Prior to its creation as an independent province, Agusan was divided between the provinces/districts of Misamis, and Surigao during the Spanish colonial period. On August 20, 1907, Agusan was separated from Misamis and Surigao, composed of the sub-provinces of Bukidnon and Butuan, by virtue of Act No. 1693. The law became effective when the province's first governor was appointed.

The sub-province of Bukidnon became an independent province on July 23, 1914 through Act No. 2408 and Butuan sub-province assumed the name of Agusan.

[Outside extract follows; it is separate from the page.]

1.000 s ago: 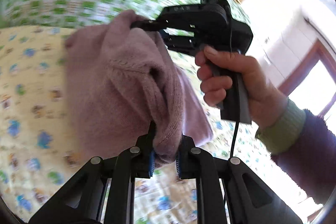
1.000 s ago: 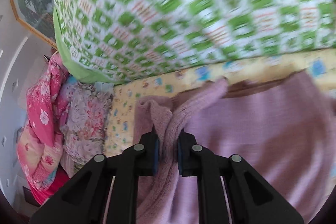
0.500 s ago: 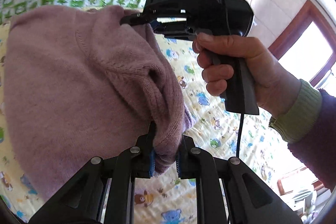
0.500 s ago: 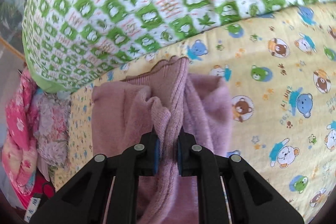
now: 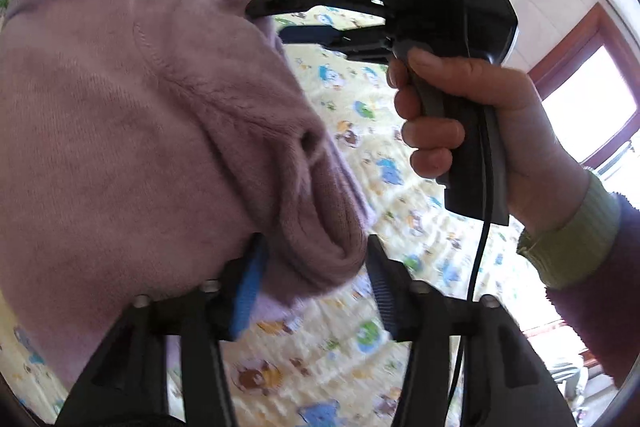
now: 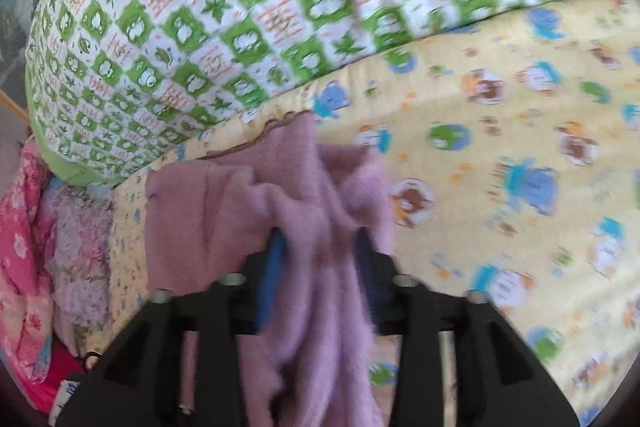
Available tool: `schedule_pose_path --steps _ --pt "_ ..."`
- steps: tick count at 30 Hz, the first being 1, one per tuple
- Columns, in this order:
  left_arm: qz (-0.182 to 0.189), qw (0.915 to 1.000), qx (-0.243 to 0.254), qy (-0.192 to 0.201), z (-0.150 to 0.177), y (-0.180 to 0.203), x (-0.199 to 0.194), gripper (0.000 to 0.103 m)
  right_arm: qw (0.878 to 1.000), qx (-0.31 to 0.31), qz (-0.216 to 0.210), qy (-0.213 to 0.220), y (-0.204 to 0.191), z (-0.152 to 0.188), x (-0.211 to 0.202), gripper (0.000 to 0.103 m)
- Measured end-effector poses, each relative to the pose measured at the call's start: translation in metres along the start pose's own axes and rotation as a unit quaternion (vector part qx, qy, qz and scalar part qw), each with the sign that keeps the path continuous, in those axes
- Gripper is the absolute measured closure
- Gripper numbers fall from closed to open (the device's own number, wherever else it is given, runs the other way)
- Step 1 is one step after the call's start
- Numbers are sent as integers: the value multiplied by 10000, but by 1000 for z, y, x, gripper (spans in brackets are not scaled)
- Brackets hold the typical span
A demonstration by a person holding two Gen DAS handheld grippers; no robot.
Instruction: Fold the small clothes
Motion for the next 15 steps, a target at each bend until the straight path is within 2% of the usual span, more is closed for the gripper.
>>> schedule_pose_path --steps 6,11,15 --pt "18 10000 -30 -11 11 -1 -31 48 9996 62 -117 232 -5 30 -49 51" --pt "-347 9986 -335 223 27 -34 -78 45 9989 99 -430 157 -23 67 -72 51" --pt "-839 9919 -853 427 30 -77 -106 41 9988 -72 -475 -100 -46 94 -67 51"
Point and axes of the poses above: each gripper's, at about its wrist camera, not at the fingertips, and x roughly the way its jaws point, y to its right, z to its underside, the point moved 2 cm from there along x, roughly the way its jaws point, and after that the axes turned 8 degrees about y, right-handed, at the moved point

Both Agusan and Bukidnon were put under the Department of Mindanao and Sulu from 1913 to 1920.

During World War II and the Japanese occupation of the Philippines in 1942, Japanese forces landed in Agusan and occupied the area until they were defeated by combined American and Philippine Commonwealth troops, along with recognized guerrilla units, in 1945. Filipino soldiers from several infantry divisions of the Philippine Commonwealth Army and the Philippine Constabulary played key roles in liberating Agusan from Japanese control. A unit of the joint Philippine-American defense force was stationed at Manot, Talacogon, in the interior of the Agusan Valley, to engage in military operations against the occupying forces.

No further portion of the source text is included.